L'Ahah
'Séisme', Solo Show mit Simone Holliger, Rue Griset, Paris 2022
The Auras of Eras
Gair Burton, 2020
“… a passage in Borges … quotes a ‘certain Chinese encyclopaedia’ in which it is written that ‘animals are divided into: (a) belonging to the Emperor, (b) embalmed, (c) tame, (d) suckling pigs, (e) sirens, (f) fabulous, (g) stray dogs, (h) included in the present classification, (i) frenzied, (j) innumerable, (k) drawn with a very fine camelhair brush, (l) et cetera, (m) having just broken the water pitcher, (n) that from a long way off look like flies’. In the wonderment of this taxonomy, the thing we apprehend in one great leap, the thing that, by means of the fable, is demonstrated as the exotic charm of another system of thought, is the limitation of our own, the stark impossibility of thinking that.”
Michel Foucault, ‘The Order of Things’ (1970)

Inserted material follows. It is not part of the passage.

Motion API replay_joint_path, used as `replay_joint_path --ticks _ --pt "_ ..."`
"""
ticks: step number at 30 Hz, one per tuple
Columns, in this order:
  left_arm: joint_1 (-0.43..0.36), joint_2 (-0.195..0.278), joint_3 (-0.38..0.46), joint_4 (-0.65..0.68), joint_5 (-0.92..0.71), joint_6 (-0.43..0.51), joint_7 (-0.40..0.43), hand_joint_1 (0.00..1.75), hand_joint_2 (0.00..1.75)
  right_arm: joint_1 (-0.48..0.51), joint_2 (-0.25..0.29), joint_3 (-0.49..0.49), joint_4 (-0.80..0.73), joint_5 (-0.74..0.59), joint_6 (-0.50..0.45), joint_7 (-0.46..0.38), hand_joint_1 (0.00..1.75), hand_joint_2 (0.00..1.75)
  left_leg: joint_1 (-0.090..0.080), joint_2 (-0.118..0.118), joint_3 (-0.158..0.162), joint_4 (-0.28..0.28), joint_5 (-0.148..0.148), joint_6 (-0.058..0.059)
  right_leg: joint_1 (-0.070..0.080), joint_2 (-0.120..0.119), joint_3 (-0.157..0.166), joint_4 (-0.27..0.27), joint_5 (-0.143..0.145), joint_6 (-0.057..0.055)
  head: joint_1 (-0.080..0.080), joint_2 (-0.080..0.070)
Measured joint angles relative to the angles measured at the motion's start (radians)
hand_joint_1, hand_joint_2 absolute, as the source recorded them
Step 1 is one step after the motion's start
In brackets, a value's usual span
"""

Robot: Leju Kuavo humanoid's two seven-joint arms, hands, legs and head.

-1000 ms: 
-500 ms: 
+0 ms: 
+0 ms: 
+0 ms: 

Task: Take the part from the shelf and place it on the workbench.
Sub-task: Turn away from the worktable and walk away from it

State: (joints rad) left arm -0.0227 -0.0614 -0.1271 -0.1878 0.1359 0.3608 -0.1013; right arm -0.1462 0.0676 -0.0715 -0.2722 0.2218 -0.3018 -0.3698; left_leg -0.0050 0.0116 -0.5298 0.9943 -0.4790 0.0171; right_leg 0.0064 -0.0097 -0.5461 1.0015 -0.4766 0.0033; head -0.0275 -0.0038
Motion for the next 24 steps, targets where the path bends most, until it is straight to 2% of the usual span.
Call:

A curious taxonomy is encountered in Lena Amuat and Zoë Meyer’s on-going photographic project, now over ten years in the making and numbering hundreds of images, which inventories the models and teaching objects they have unearthed from European universities and recasts them as glamorous icons within luscious images. Simply titled and numbered according to the artists’ own categories — Mathematisches Modell (Mathematical Model), Verlorene Sammlung (Lost Collection), Flügel (Flight) to name but a few — or else given
a laconic descriptor — Rote Farbe (Red Colour), for instance — the photographs celebrate relics of recent European thought and reveal a particular way of understanding the world.
While Borges’ impossible encyclopaedia describes a fictional universe, Amuat & Meyer’s compendium of made, found, reconstructed, confiscated and lost objects offers a glimpse of an actual system of knowledge that is both familiar and abstruse; one that is perplexing and exotic partly due to the passage of time and partly due to the artists’ highly idiosyncratic treatment of their subjects. With information and provenance entirely exorcised from their titles, we are left knowing almost nothing factual about each of the photographed items: not the collection they belong to or the place of that archive; nor when they date from, who made or found them or how they came to be collected;
nor any explanation as to the ideas, theories and natural laws that each of the models apparently embodies. Instead, they are left to communicate through the power of their visual identity alone.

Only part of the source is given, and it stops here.